Penulis telah mengamati perilaku dan jalan pikiran beberapa tokoh Kawanua Jakarta sejak tahun 1986 dalam organisasi KKK dan Yayasan Kebudayaan Minahasa. Yang termasuk Kawanua Klasifikasi "B” adalah Alex Kawilarang (Alm), Dr. Gerard Paat (Alm), Julian Walandouw, Ps. Alex Paat (Alm), Benny. J. Mamoto, dan Alfred Sundah. Sedangkan yang masuk Kawanua Klasifikasi "A" adalah Ventje Sumual, Jessy Wenas, Bert Supit, Dr. H.A.R. Tillar, Benny Tengker dan Jappy Tambajong (Remi Silado).
Pada seminar Supranatural Opo-opo dengan pemakalah tunggal Bos Mawikere di Hotel Indonesia tahun 1989, Alex Kawilarang (Alm) tidak memberi komentar apa-apa dan hanya sebagai pendengar, Ventje Sumual berusaha memberikan sedikit tanggapan dan analisa. Seperti kita ketahui pengetahuan Opo-opo di kalangan Militer Kawanua sangat kental sejak perang kemerdekaan sampai pergolakan permesta.
Dr. Gerard Paat menemukan teori mengembangkan kesenian Minahasa di Jakarta sejak sebelum KKK berdiri, walau punya kesanggupan tapi tidak berani melaksanakannya dalam praktek. Menyarankan agar Jessy Wenas mengembangkan tari kebasaran (Cakalele) di Jakarta yang menurut dia lebih berhak, atau dalam tulisan ini Jessy Wenaas masuk klasifikasi "A".
Tahun 1986 Julian Walandouw jadi ketua pelaksana seminar Perang Tondano dan dalam rapat langsung menyerahkan uang operasional Rp. 500.000,- walaupun diperingatkan oleh Bert Supit dengan nasihat bahwa dalam seminar itu Pahlawan Perang Tondano Saranpung dan Korengkeng dapat muncul sebagai pengkhianat. Akhirnya hasil seluruh seminar di terbitkan dalam bentuk buku dengan penulis Bert Supit tapi Julian Walandouw tidak merasa dirugikan.

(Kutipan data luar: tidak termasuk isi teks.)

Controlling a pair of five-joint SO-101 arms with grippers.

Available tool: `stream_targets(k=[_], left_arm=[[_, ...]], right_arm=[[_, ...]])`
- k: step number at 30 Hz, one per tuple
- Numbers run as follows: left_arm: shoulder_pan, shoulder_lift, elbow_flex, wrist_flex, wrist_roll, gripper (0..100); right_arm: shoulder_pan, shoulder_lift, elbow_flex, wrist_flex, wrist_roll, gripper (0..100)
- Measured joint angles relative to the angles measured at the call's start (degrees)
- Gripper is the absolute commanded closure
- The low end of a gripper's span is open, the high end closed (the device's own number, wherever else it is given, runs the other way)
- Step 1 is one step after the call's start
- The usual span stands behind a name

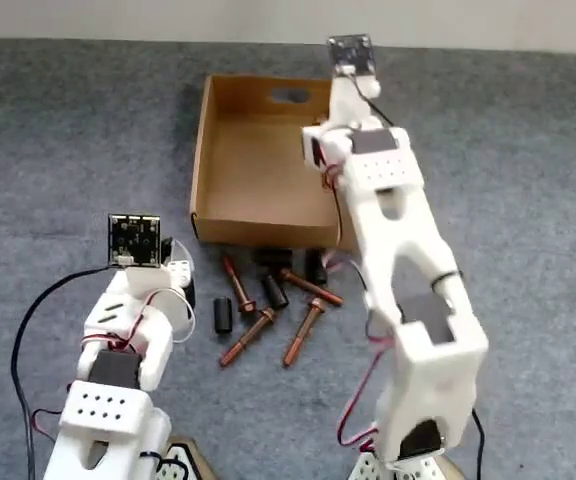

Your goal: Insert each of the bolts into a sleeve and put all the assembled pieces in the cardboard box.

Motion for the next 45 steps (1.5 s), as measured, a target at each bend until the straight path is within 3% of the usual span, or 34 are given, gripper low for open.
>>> stream_targets(k=[5, 16, 22, 29, 36, 42, 45], left_arm=[[0.26, 0.00, 0.00, 0.00, 0.00, 99], [0.26, 0.00, 0.09, 0.00, 0.00, 99], [0.26, 0.00, 0.09, 0.00, 0.00, 99], [0.26, 0.00, 0.09, 0.00, 0.00, 99], [0.26, 0.00, 0.09, 0.00, 0.00, 99], [0.26, 0.00, 0.09, 0.00, 0.00, 99], [0.26, 0.00, 0.09, 0.00, 0.00, 99]], right_arm=[[0.09, 12.22, -15.12, 8.88, 0.00, 99.3], [0.09, 26.99, -32.79, 23.21, 0.00, 99.3], [0.09, 30.07, -38.07, 28.48, -0.88, 99.3], [1.41, 32.18, -39.21, 31.21, -9.85, 99.3], [1.76, 32.70, -39.21, 31.21, -7.82, 99.1], [1.76, 32.70, -39.30, 32.70, -6.59, 80.7], [1.76, 32.62, -40.26, 33.58, -6.51, 81.6]])
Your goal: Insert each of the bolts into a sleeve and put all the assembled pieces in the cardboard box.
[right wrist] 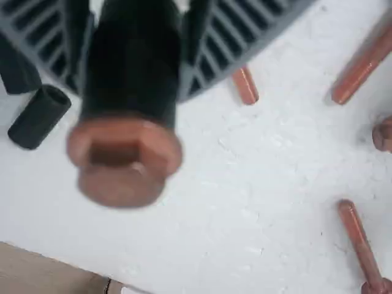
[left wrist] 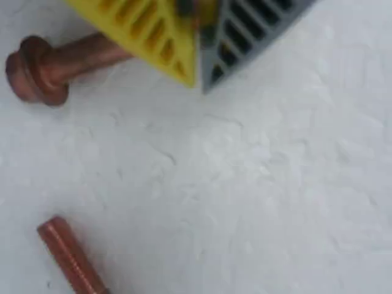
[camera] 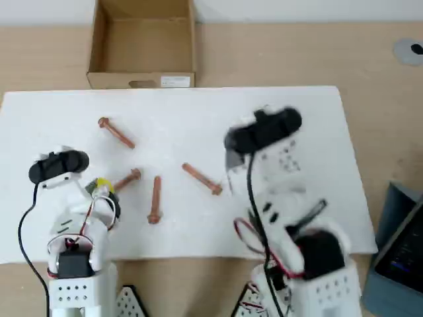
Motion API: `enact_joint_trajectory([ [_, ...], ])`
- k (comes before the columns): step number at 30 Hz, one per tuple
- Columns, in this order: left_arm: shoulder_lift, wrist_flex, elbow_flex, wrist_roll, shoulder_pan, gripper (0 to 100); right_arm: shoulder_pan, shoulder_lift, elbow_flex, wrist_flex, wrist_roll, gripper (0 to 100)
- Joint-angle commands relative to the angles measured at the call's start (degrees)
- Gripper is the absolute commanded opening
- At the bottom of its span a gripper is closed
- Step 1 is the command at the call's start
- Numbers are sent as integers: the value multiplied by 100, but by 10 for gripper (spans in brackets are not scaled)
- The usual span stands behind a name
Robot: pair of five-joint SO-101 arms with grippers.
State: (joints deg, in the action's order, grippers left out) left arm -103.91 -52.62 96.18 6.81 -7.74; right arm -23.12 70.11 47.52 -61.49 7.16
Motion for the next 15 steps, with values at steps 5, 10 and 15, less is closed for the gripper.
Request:
enact_joint_trajectory([
  [5, -40, 35, 70, -35, -70, 1, 101, -2026, -1552, 1002, -35, 9],
  [10, -40, 35, 70, -35, -70, 2, 92, -3407, -2378, 1424, -35, 9],
  [15, -40, 35, 62, -35, -70, 2, 92, -4813, -3371, 1908, -79, 9],
])
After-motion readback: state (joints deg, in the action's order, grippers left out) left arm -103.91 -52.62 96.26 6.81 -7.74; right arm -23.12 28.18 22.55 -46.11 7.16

Kertas kerja seminar-seminar mengenai orang Minahasa tulisan Ps. Alex Paat sangat berbeda dengan tulisan DR. H.A.R. Tilaar walau mengenai thema yang sama. Ps. Alex Paat (Alm) mengarah pada perbedaan materi dalam diri orang Minahasa, unsur budaya asli, budaya China, budaya Spanyol dan Belanda dan pola makanan, membentuk karakter orang Minahasa.
DR. H.A.R. Tilaar mengarah kan pada masalah identitas, kualitas dan religius untuk masa mendatang, tidak perlu menjawab bagaimana pembentukan karakter orang Minahasa di masa lampau.
Benny Tengker menganggap penting menerbitkan ceritera Toar-Lumimuut tulisan Engelin G. tahun 2007 atas nama KKK katanya ditulis dengan tuntunan leluhur.
Benny Mamoto melakukan pegelaran Maengkat dengan nyanyian Karema, Toar, dan Lumimuut di Tompaso-Pinawe tengan bulan Juli 2007 sebagai seni pertunjukan.
Alfred Sunda mengeluarkan uang dari kantong sendiri untuk mengangkat dan memajukan Musik Kolintang dan Maengket melalui sanggar "Kadoodan".
Jappy Tambajong (Remi Silado) melakukan bisnis pagelaran drama "Toar Lumimuut" hampir setiap dua tahun yang terakhir di lakukan di Gedung Kesenian Jakarta tahun 2005.
Jessy Wenas memimpin Acara Adat Minahasa “Sumawut Tawaang, Rumiker U Roko’ dan Suma U Santi” pada Pelantikan Pengurus KKK pada 2 Februari 2008 di Jakarta dan pada Acara Peringatan 100 Tahun Negeri Danowudu, 11 Mei 2008 di Danowudu, Bitung.